Note that the ratings and rankings do not last forever. For example in Jun 2012 HDFC Top 200 was downgraded from 5 star rating to 4 star rating. Livemint:HDFC Top 200 lost a star. Should you worry? discusses it in detail. Star ratings are based purely on the past performance, One needs to look at the fund’s pedigree and fund manager’s conviction. Typically there is no need to worry if a five-star fund slips to four stars. Even a three-star rating should not trigger panic. But when it falls to below three stars, it is time to act. One star, and you know you have the wrong fund. One needs to keep track of his fund’s performance and make necessary changes.
Not all Mutual Funds give profit
It’s not that if you invest in mutual funds you will never have loss. As shown in the picture below there are always leaders as well as laggards. So choosing the right mutual fund becomes important.

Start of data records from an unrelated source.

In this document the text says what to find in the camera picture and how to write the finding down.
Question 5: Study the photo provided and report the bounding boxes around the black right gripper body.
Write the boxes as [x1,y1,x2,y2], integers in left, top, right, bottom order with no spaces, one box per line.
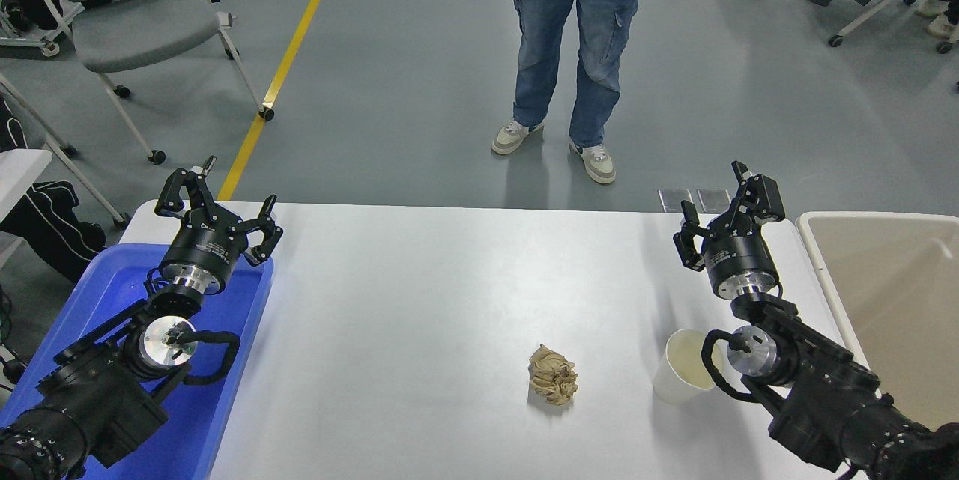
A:
[701,212,780,294]

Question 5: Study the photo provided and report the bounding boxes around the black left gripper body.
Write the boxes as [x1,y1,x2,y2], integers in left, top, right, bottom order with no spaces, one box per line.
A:
[160,204,249,290]

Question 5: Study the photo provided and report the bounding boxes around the white paper cup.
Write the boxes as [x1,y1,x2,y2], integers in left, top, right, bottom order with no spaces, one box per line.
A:
[652,329,726,406]

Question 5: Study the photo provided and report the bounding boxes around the blue plastic tray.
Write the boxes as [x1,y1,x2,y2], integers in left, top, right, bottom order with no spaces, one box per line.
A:
[0,243,275,480]

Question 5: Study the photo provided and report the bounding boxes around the black bag with white stripes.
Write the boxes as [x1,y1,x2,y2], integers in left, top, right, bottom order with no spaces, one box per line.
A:
[0,180,107,284]

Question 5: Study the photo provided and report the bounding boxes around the large pale plastic bin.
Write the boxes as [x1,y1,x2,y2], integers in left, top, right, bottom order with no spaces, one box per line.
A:
[796,211,959,432]

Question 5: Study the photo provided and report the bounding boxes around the grey seat wheeled chair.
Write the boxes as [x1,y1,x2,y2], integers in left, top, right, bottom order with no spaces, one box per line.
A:
[7,0,276,166]

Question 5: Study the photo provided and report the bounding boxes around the small white side table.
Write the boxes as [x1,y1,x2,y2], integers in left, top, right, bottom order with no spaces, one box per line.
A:
[0,149,55,267]

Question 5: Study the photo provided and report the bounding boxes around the crumpled tan paper ball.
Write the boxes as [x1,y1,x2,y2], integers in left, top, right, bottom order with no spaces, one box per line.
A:
[527,344,579,407]

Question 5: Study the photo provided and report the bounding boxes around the yellow floor tape line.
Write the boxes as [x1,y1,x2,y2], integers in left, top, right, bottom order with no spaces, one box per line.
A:
[217,0,348,201]

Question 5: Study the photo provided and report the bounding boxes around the person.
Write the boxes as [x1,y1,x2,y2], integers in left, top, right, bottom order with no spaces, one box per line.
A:
[916,0,959,40]

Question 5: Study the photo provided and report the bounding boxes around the white wheeled frame legs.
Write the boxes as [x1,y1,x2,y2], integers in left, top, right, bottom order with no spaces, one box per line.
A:
[0,74,132,230]

Number of Mutual Funds one should invest in
Please try to limit the number of funds in your portfolio. Don’t simply chase funds that have become star performers. There’s no magical “right” number of mutual funds. Nearly everyone agrees that there is no need for dozens of mutual funds. As Warren Buffett says, “Wide diversification is only required when investors do not understand what they are doing. Our Many Mutual Funds: Diversification or Diworsification and Number of Mutual Funds talks about in detail. John C. Bogle in his book, Common Sense on Mutual Funds-New Imperatives for the Intelligent Investor , pages 101-102,suggests simple five-fund portfolio would suit the needs of investors
Thematic and sectoral funds
Sectoral and thematic funds focus on one or very few sectors. These schemes are most volatile and investors with a low risk appetite should avoid them. In 2007, when equity markets were on a high, many investors bought infrastructure funds, hoping that the good run of infrastructure sector would continue. After 2008, the infrastructure sector has been one of the worst performing.It is suggested to Stick to diversified funds if one is just starting out on MF investing.
Often for first time mutual fund investor valuereseachonline suggests following :
For your first mutual fund investment we suggest you go with a balanced fund to start with to experience mutual fund investing and understand how your investments grow over the next six months. You can later move to a large-cap fund.
Their fund name might change as you can see from the answers at two different times, Valuereserachonline:Investing in SIP(Jan 2011), and EconomicTimes:QNA on Mutual Fund (Mar 2012)
“In both business and investments it is usually far more profitable to simply stick with the easy and obvious than it is to resolve the difficult.” – Warren Buffett
As we have often said before Investing in any product please Think about Liquidity,Safety,Returns,Risk,Tax. If we have left out some aspect for mutual fund investment especially for first timer please let us know. What would you recommend for first time investor in Mutual Funds? If you invest in Mutual Funds what do you go importance to most-the returns, fund manager, fund house? Do you invest in Lump Sum or SIP? Which mutual fund website, personal finance magazine/newspaper you follow?